At an event on Friday, NASA laid out its plans for making the International Space Station a hub for commercial activity in low-Earth orbit. The agency has long planned to make the ISS a key anchor point for helping private business operate in space.
“We’re hear because the International Space Station is now open for business,” said NASA Lead Spokesperson Stephanie Schierholz at the conference outset. 20 companies joined NASA officials on stage to launch this new commercial ability to discuss the opportunities and plan.
Part of the plan includes allowing private astronauts to visit and stay on the ISS, travelling on US vehicles. It also includes allowing private business activities to take place on the ISS, including “in-space manufacturing,” marketing activities, healthcare research “and more,” NASA says.
NASA articulated a five-part plan that it says “doesn’t conflict” with government and public sector use of the ISS, but that stands to allow creative and varied revenue-generating opportunities for private actors. NASA’s goal overall is to become “one of many” users of the ISS and low-Earth orbit facilities, they agency said, and this should lead to benefits for tax payers, too.

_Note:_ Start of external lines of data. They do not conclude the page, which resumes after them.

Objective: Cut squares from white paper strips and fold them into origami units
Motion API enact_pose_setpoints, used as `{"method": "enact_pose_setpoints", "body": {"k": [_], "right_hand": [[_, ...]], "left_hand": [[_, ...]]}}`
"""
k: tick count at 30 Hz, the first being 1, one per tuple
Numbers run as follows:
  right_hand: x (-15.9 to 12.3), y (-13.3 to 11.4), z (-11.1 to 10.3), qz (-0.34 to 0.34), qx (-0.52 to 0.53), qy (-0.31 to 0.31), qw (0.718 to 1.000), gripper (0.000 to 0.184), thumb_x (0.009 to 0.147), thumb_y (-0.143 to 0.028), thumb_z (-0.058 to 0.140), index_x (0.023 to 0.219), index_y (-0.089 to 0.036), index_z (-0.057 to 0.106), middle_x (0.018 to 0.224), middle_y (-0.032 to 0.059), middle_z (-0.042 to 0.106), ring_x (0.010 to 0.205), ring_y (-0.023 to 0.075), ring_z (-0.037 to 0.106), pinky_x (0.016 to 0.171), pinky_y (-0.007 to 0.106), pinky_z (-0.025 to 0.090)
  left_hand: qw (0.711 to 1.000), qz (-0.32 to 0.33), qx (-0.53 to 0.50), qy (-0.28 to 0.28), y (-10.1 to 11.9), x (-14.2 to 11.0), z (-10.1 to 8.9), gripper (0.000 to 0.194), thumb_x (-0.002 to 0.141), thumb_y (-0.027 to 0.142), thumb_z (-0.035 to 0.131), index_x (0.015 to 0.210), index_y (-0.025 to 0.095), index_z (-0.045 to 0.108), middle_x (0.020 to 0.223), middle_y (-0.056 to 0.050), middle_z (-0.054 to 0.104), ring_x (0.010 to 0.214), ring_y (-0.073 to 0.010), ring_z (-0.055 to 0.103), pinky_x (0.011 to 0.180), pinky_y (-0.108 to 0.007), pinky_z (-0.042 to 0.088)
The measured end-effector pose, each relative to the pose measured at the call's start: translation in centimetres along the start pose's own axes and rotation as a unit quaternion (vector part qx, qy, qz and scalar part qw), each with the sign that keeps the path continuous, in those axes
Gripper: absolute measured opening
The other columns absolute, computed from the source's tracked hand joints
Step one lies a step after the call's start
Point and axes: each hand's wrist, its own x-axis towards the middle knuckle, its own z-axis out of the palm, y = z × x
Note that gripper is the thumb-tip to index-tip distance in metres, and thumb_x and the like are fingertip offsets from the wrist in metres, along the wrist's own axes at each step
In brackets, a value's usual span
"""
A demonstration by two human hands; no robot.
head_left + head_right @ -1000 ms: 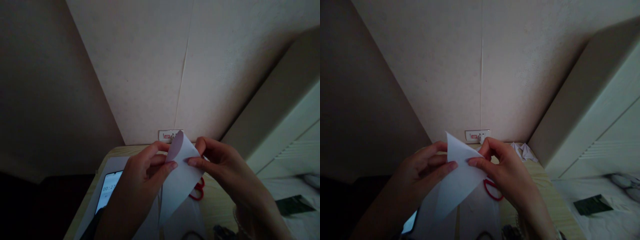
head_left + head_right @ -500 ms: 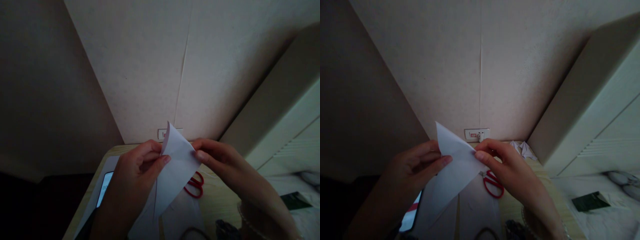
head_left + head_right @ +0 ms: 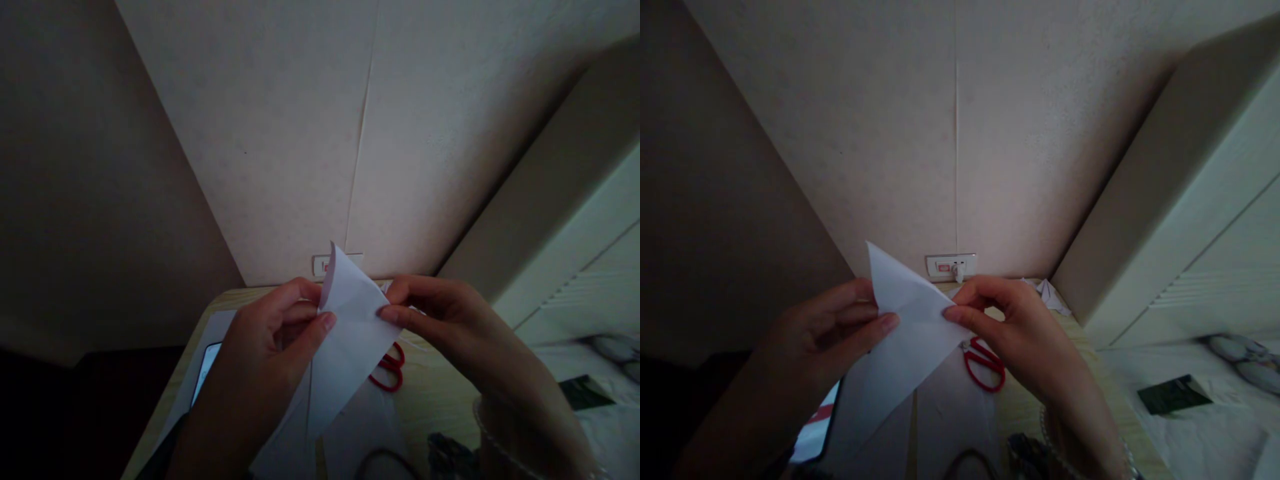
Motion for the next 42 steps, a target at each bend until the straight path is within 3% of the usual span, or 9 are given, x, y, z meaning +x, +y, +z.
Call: {"method": "enact_pose_setpoints", "body": {"k": [7,11,16,21,27,34,39,42], "right_hand": [[-0.3,-0.4,0.3,-0.008,-0.053,0.043,0.998,0.023,0.078,-0.035,0.066,0.06,-0.022,0.06,0.061,0.0012,0.06,0.061,0.0181,0.054,0.057,0.03,0.041],[-0.2,-0.6,0.5,-0.018,-0.077,0.06,0.995,0.022,0.078,-0.034,0.065,0.06,-0.022,0.06,0.062,0.0017,0.061,0.061,0.0181,0.054,0.056,0.029,0.041],[-0.2,-0.5,0.4,-0.022,-0.089,0.059,0.994,0.022,0.081,-0.034,0.065,0.062,-0.022,0.062,0.063,0.0018,0.063,0.061,0.0178,0.055,0.056,0.029,0.042],[-0.5,-0.5,0.4,-0.038,-0.089,0.054,0.994,0.021,0.083,-0.034,0.065,0.066,-0.021,0.066,0.066,0.0028,0.066,0.063,0.018,0.059,0.057,0.028,0.046],[-0.4,-0.8,0.9,-0.03,-0.067,0.03,0.997,0.013,0.08,-0.031,0.071,0.072,-0.021,0.072,0.069,0.0017,0.068,0.065,0.0176,0.06,0.057,0.027,0.047],[-0.3,-0.7,1.3,0.01,-0.061,0.06,0.996,0.031,0.075,-0.037,0.071,0.054,-0.023,0.054,0.055,-0.0019,0.051,0.055,0.0154,0.047,0.048,0.027,0.036],[-0.2,-0.8,1.5,-0.012,-0.041,0.036,0.998,0.012,0.076,-0.032,0.072,0.07,-0.021,0.072,0.07,0.0021,0.068,0.067,0.0186,0.058,0.058,0.028,0.044],[-0.1,-0.9,1.9,-0.023,-0.015,0.055,0.998,0.011,0.078,-0.03,0.071,0.071,-0.021,0.07,0.066,0.0008,0.065,0.065,0.018,0.059,0.053,0.027,0.043]], "left_hand": [[1.0,-0.008,-0.015,0.02,0.3,-0.3,0.2,0.007,0.076,0.019,0.073,0.081,0.024,0.074,0.07,0.005,0.082,0.067,-0.0153,0.078,0.058,-0.016,0.054],[0.999,-0.014,-0.046,0.011,0.2,-0.2,0.1,0.013,0.073,0.018,0.077,0.085,0.024,0.073,0.076,0.002,0.084,0.073,-0.0191,0.08,0.062,-0.02,0.059],[0.997,-0.02,-0.069,0.002,0.1,-0.1,0.2,0.019,0.071,0.017,0.081,0.086,0.023,0.072,0.08,0.001,0.084,0.075,-0.0182,0.08,0.065,-0.019,0.06],[0.999,-0.023,-0.009,0.028,0.4,-0.1,0.3,0.005,0.078,0.025,0.076,0.082,0.021,0.074,0.077,0.0,0.084,0.067,-0.0169,0.078,0.055,-0.018,0.054],[1.0,-0.027,0.003,0.016,0.5,0.0,0.3,0.008,0.076,0.025,0.075,0.083,0.022,0.074,0.074,0.001,0.082,0.068,-0.0191,0.076,0.058,-0.022,0.052],[0.998,-0.014,0.056,0.024,0.4,0.1,0.3,0.007,0.079,0.026,0.07,0.073,0.024,0.068,0.069,0.002,0.08,0.062,-0.0187,0.072,0.054,-0.024,0.047],[0.996,0.012,0.087,0.034,0.4,0.0,0.3,0.009,0.079,0.025,0.07,0.071,0.024,0.067,0.069,0.003,0.079,0.058,-0.0177,0.068,0.054,-0.024,0.046],[0.995,0.002,0.103,0.011,0.4,-0.1,0.3,0.007,0.08,0.026,0.068,0.074,0.024,0.07,0.066,0.002,0.079,0.057,-0.0185,0.069,0.052,-0.025,0.045]]}}
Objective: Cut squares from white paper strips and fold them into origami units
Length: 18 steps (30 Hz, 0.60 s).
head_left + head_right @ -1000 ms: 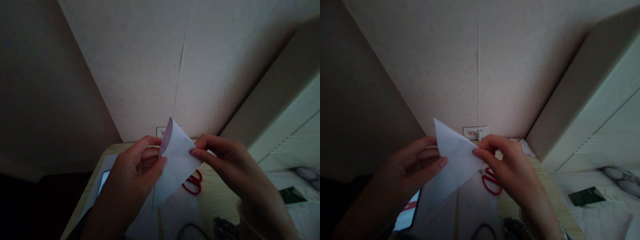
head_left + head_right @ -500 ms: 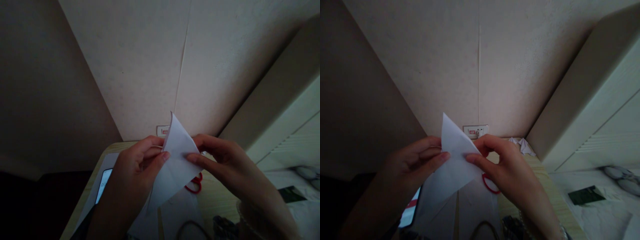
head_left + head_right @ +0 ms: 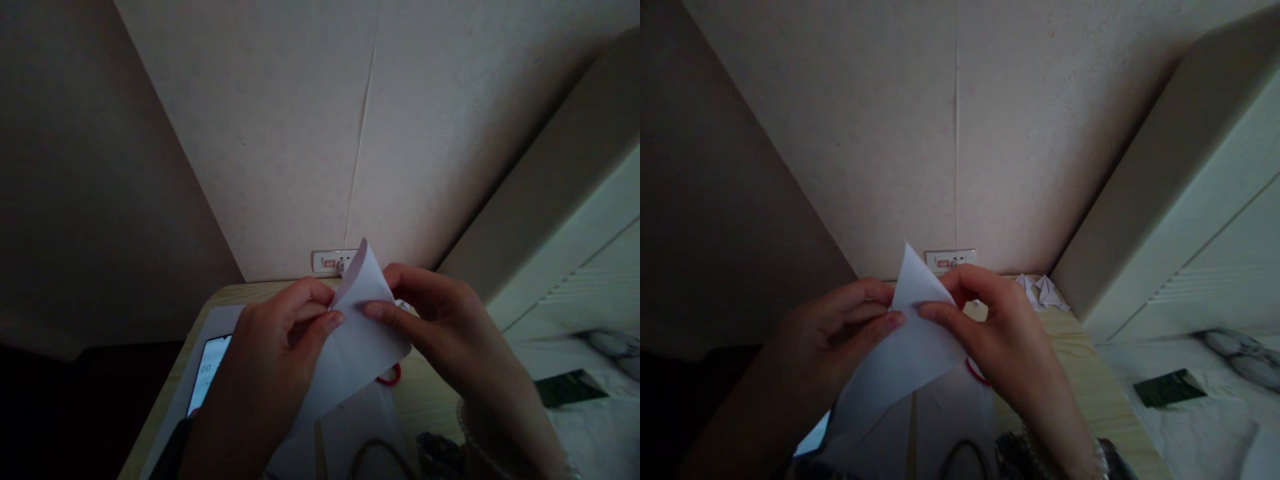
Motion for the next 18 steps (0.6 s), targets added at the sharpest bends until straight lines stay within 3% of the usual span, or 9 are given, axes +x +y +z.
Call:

Here’s NASA’s five-part plan as described at a high level today:
- Part one – NASA created an International Space Station Commercial Use pPolicy. It provides an initial supply or quota of resources including crew time, and cargo launch and return capabilities for purchase by private companies.
- Part two – Private astronauts can visit for up to two short duration per year, beginning early as 2020). Missions will be privately funded, dedicated commercial space flight and will have to use US spacecraft (including those being certified by the NASA crew space travel program like SpaceX’s Crew Dragon). NASA will lay out pricing for use of life support, crew supply, storage and data.
- Part three – The forward part of ISS Node 2 Harmony module available for first element of commercial destination. They characterized this as an initial step towards future commercial habitable modules in space. There’s a request for proposals coming on June 14 and NASA will select a first customer to award the port’s development by end of this fiscal year.
- Part four – NASA is developing plan to stimulate long-term commercial demand, and it’s starting by studying space manufacturing and regenerative medicine in particular. The agency is asking for white papers by June 15 and proposals by July 28.
- Part five – NASA has new white paper that articulates the minimum viable needs for long-term commercial operations in long-term orbit.
Lowering price for commercial transit is incredibly important to this plan overall and that came up repeatedly, and it seems like this is mostly a call to private entities to help solve these and other problems to make sure that commercialization is not only available, but also viable. Another piece of the plan is that long-term, over the next decade or so, private entities investing in the ISS can potentially replace it with a privately run space station, which would help address its eventual end-of-life replacement plans.